Rubano 5 telefoni in treno Scatta l’arresto dei ladri

PESCARA. Hanno iniziato a dare in escandescenza, offendendo pesantemente i carabinieri, poi ha frantumato una grossa vetrata della caserma prendendola a testate e calci e, infine, si è scagliato...
PESCARA. Hanno iniziato a dare in escandescenza, offendendo pesantemente i carabinieri, poi ha frantumato una grossa vetrata della caserma prendendola a testate e calci e, infine, si è scagliato contro un militare dell’Arma, ferendolo e mandandolo al pronto soccorso. Sono stati arrestati due stranieri che, ieri poco prima delle 3 di notte, cercavano di rubare un monopattino elettrico legato con tanto di catena e lucchetto a un palo della luce, lungo corso Umberto.

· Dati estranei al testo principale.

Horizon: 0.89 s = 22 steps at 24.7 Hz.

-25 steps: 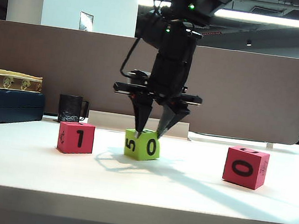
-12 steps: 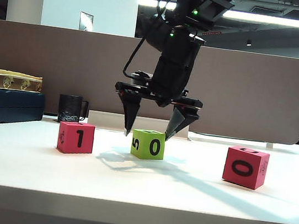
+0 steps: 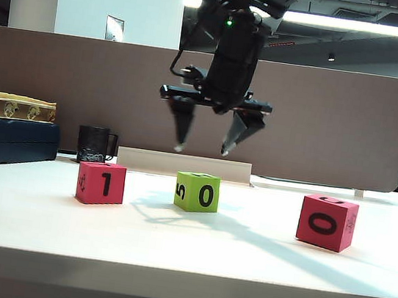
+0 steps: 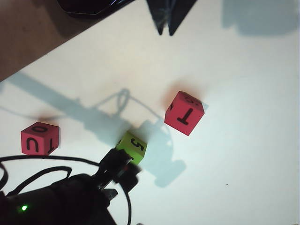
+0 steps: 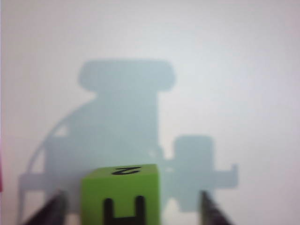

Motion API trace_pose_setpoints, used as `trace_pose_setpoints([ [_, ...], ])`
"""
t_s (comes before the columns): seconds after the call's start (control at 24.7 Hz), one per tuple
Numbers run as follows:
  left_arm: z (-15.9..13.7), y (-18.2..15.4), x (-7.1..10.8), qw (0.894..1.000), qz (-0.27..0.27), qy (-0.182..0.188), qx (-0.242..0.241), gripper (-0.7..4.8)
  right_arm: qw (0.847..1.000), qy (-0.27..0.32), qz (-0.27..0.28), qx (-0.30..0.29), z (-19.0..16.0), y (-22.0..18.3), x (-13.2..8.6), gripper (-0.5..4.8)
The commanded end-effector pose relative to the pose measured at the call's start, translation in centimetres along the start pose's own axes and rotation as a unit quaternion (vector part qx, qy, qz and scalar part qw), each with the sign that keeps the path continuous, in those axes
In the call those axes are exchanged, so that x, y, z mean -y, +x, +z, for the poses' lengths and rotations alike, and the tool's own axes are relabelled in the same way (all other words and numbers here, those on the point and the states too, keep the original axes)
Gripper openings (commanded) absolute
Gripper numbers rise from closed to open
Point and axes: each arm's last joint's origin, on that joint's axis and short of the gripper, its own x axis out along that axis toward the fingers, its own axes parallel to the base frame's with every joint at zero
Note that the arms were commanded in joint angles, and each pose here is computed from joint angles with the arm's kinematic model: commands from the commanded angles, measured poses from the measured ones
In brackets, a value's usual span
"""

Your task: Select the appropriate blocks from the scattered letter blocks on the table and arrange them in a row to spell out "THU".

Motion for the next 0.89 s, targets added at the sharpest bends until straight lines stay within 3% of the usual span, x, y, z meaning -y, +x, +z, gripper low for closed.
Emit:
trace_pose_setpoints([
  [0.04, 0.1, -0.1, 0.0, 1.000, -0.002, 0.002, 0.008, -0.06, 0.999, -0.023, -0.036, -0.011, 0.0, -0.5, 0.7, 1.00],
  [0.08, 0.1, -0.1, 0.0, 1.000, -0.002, 0.002, 0.008, -0.06, 0.999, -0.026, -0.041, -0.019, -0.2, -0.4, 1.0, 0.68],
  [0.24, 0.1, -0.1, 0.0, 1.000, -0.001, 0.002, 0.010, -0.06, 0.997, -0.023, -0.056, -0.051, -0.7, -0.3, 2.4, 0.37],
  [0.32, 0.2, -0.1, 0.0, 1.000, -0.001, 0.003, 0.012, -0.06, 0.996, -0.021, -0.056, -0.062, -0.8, -0.2, 2.8, -0.06],
  [0.61, 0.2, -0.1, 0.0, 1.000, -0.001, 0.003, 0.013, -0.06, 0.997, -0.017, -0.004, -0.075, -1.1, 0.1, 2.5, -0.06],
  [0.89, 0.2, -0.1, 0.0, 1.000, -0.001, 0.003, 0.013, -0.06, 0.992, -0.018, 0.005, -0.124, -2.3, 2.0, 2.4, -0.06],
])
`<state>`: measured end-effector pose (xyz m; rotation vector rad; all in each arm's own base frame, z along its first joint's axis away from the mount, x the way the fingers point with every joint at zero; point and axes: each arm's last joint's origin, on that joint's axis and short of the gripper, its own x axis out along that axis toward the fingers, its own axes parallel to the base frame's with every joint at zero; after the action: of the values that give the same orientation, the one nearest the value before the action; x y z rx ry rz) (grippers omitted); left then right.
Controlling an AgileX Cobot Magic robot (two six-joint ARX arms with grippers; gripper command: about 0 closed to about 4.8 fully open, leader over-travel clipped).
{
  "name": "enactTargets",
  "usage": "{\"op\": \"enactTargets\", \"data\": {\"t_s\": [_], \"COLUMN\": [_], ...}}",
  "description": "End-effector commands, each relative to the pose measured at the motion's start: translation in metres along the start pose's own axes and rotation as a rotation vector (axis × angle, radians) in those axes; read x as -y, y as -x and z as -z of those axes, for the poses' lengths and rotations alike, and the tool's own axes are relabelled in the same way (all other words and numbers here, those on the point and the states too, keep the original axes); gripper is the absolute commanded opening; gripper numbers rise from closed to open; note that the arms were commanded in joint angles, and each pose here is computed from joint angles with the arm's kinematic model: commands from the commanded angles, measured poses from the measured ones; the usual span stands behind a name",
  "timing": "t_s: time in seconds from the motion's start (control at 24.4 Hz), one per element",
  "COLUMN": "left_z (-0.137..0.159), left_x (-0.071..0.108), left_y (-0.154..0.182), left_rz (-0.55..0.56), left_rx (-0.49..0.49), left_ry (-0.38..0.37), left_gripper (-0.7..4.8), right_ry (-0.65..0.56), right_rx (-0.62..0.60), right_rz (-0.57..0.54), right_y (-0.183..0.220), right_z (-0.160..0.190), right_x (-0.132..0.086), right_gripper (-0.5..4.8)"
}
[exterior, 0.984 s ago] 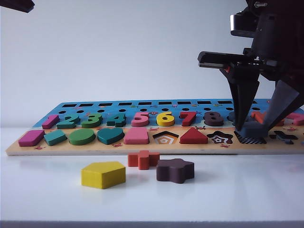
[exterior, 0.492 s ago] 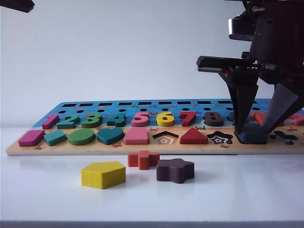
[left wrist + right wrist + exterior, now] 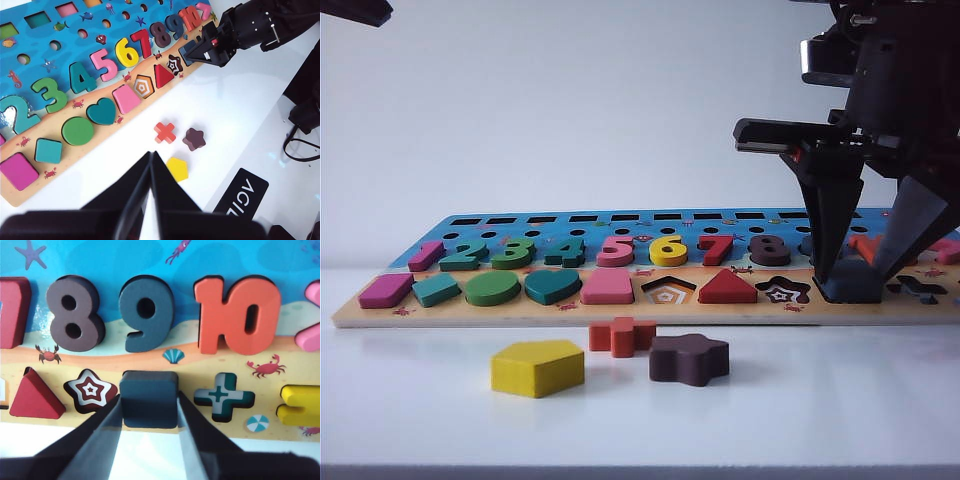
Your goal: Insert the cube into the slot.
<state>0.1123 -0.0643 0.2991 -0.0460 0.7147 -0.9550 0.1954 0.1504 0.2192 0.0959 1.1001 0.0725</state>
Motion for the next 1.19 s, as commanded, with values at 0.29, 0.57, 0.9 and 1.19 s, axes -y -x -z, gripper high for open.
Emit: {"op": "enactTargets", "data": {"t_s": [0.29,0.57,0.9,1.19], "left_z": [-0.0025,-0.0025,-0.0025,-0.0025], "left_x": [0.0005,0.0005,0.0005,0.0005], "left_y": [0.0008,0.0008,0.0008,0.0008], "left_rz": [0.001,0.001,0.001,0.001], "left_rx": [0.016,0.016,0.016,0.016], "left_ry": [-0.016,-0.016,-0.016,-0.016], "left_gripper": [0.1,0.1,0.1,0.1], "right_ry": [-0.003,-0.003,0.001,0.0], "right_rx": [0.019,0.019,0.014,0.017], "right_rz": [-0.017,-0.016,-0.022,-0.023], "right_y": [-0.0009,-0.0009,-0.0009,-0.0003], "right_z": [-0.0021,-0.0021,-0.0019,-0.0022], "right_x": [-0.0023,-0.0022,-0.0024,-0.0024], "right_gripper": [1.13,1.61,2.35,2.68]}}
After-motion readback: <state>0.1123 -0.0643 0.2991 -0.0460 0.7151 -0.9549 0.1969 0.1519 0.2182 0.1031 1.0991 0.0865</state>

I due, all’arrivo della pattuglia del radiomobile, hanno cercato subito di mettersi in fuga. Bloccato il primo uomo, il secondo complice che scappava a piedi è stato raggiunto in via Firenze.
I malviventi sono stati quindi portati in caserma per l’identificazione. Mentre i militari, diretti dal comandante Giovanni Rolando, scrivevano i documenti, i due hanno iniziato ad andare in escandescenza, dimenandosi, offendendo e minacciando pesantemente i carabinieri in servizio.
In particolare, uno dei due mentre era in sala di attesa ha iniziato a dare testate e calci su una grossa vetrata della caserma, mandandola in frantumi. Uno dei militari in servizio è quindi subito intervenuto per fermare l’uomo, ma il malvivente gli si è scagliato contro, ferendolo. Il militare dell’Arma è dovuto ricorrere al pronto soccorso dell’ospedale Santo Spirito di Pescara: per i medici le lesioni sono state giudicate guaribili in cinque giorni.
Impossibile fermare l’uomo nella sala d’attesa della caserma: è stato necessario neutralizzarlo attraverso il taser, la pistola ad impulsi elettrici.
L’immediato intervento dei carabinieri ha permesso di bloccare i due malviventi senza che riportassero alcuna lesione. Durante la perquisizione personale effettuata ai due soggetti, i militari hanno recuperato cinque cellulari. Dai primi accertamenti i telefoni risultavano rubati ad alcuni passeggeri della tratta Milano-Bari.
Si presume che i due stranieri fossero saliti proprio su quella tratta. Si è quindi provveduto all’arresto per tentato furto, ricettazione, violenza, resistenza e minacce a pubblico ufficiale. È attesa per stamattina la convalida della misura da parte dell’autorità giudiziaria. (e.g.)